Affordable Housing’s Share Falls To Single Digits From Over 40 pc Before Pandemic

Chennai: Affordable housing, which once accounted for nearly half of India’s housing sales, has fallen dramatically to single digits in the last few years; This underscores growing affordability concerns in a country still facing a housing shortage of nearly two million units. To revive the segment, there is a need to bring back PMAY incentives, unlock unused government land, expedite project approvals through the single window system and provide concessional financing.
While premium and luxury homes continue to dominate new launches, the share of affordable homes in overall home sales has fallen from around 45 percent in 2019 to just 9-10 percent today, according to Prashant Thakur, Executive Director and Head of Research and Consulting, Anarock Group.
“The overall housing market has grown significantly after the pandemic, but this growth has largely bypassed affordable housing,” Thakur said, attributing the decline to a combination of rising construction costs, expensive land, withdrawal of government incentives and changing consumer preferences. he said.
Pradhan Mantri Awas Yojana (PMAY) has played a significant role in increasing both demand and supply in the affordable housing segment by offering interest subsidies to buyers and tax incentives to developers. However, the suspension of many incentives in the last two years and the sharp increase in construction costs have made affordable housing projects economically difficult.
Developers have increasingly shifted their focus to premium and luxury housing, where margins are higher and demand remains resilient. While demand for affordable homes still exists, rising land prices and rising construction costs are making such projects less financially attractive, he said.

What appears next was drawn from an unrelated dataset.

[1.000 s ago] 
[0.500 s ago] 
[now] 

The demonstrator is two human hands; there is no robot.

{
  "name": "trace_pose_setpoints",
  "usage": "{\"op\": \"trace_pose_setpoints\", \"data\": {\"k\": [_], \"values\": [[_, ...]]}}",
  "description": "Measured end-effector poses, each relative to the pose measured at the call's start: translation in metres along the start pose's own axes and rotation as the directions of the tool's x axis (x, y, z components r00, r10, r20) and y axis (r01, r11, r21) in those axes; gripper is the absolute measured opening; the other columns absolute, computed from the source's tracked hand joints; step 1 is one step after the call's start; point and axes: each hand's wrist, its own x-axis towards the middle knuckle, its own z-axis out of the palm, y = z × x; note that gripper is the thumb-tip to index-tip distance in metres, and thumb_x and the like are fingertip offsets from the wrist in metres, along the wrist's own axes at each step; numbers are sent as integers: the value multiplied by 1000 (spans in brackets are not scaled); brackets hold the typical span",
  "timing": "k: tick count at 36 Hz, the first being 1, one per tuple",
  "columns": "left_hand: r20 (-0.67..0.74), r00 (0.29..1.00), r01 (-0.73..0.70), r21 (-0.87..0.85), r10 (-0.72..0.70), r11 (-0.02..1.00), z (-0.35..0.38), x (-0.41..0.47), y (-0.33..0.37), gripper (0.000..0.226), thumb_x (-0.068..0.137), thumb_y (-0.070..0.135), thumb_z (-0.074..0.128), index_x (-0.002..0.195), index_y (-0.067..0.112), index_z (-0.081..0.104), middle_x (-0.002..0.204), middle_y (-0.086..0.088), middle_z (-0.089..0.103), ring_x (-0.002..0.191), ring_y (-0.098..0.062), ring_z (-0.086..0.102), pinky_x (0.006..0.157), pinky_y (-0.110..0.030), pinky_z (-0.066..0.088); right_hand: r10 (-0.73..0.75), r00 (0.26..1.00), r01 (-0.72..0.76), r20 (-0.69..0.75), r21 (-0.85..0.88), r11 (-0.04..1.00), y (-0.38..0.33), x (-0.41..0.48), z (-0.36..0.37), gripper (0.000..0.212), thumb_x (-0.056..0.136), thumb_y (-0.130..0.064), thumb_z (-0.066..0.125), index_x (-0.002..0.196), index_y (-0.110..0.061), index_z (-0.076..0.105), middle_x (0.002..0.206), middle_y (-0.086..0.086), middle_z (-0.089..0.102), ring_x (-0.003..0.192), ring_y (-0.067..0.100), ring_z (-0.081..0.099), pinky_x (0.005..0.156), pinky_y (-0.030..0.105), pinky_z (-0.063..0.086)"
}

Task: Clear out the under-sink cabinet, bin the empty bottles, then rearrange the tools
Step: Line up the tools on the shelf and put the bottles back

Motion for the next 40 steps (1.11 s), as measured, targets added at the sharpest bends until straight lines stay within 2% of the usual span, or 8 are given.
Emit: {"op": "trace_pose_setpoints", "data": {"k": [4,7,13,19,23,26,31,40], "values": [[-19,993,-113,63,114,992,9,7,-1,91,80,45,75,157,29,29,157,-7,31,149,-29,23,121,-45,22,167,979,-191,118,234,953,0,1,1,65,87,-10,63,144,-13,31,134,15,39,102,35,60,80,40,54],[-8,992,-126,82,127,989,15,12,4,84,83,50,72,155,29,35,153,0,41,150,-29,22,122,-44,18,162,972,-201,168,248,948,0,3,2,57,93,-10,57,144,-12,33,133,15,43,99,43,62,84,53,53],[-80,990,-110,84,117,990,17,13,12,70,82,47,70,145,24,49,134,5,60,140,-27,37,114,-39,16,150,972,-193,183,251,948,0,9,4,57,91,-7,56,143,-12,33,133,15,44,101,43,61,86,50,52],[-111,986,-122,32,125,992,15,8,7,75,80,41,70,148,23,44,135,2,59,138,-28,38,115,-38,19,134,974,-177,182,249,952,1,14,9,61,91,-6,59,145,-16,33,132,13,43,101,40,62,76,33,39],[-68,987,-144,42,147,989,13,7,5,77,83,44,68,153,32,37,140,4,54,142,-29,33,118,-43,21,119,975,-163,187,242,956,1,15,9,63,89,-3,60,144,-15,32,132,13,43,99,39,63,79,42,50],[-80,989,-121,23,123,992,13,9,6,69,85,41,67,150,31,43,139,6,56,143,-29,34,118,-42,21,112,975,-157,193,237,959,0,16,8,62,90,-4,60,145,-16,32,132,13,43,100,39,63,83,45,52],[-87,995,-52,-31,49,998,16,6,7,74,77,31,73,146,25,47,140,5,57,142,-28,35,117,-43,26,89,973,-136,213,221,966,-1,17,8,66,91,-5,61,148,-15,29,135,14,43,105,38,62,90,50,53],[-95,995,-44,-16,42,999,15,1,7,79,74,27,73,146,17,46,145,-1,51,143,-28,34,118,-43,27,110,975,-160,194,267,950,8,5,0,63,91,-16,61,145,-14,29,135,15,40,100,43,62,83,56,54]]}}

Thakur also pointed out that income growth has been stagnant among low- and middle-income households. House prices have outpaced wage growth over the past few years, reducing affordability for first-time homebuyers. Although real estate prices are expected to stabilize in the coming years and rise only around 3-4 percent annually, affordability remains a major concern for households and small businesses working in the informal sector, many of which have yet to fully recover from the pandemic.
He argued that the government must intervene more aggressively if it hopes to achieve its “Housing for All” goal. Besides bringing back PMAY incentives, he suggested releasing unused government land for affordable housing projects, introducing a single-window clearance mechanism to shorten approval times, and providing concessional financing to developers.
Thakur also emphasized that India needs to create a stronger rental housing ecosystem and noted that homeownership should not be the sole policy goal. “A strong rental housing system can also deliver on the Housing for All target, and India lags behind many developed countries in this regard,” he said.
Real estate currently accounts for about 7 percent of India’s GDP and is the country’s second-largest employer after agriculture. Thakur expects the contribution of the overall real estate sector, which includes data centres, commercial and office segments, to rise to 13-14 per cent by 2030 as urbanization accelerates.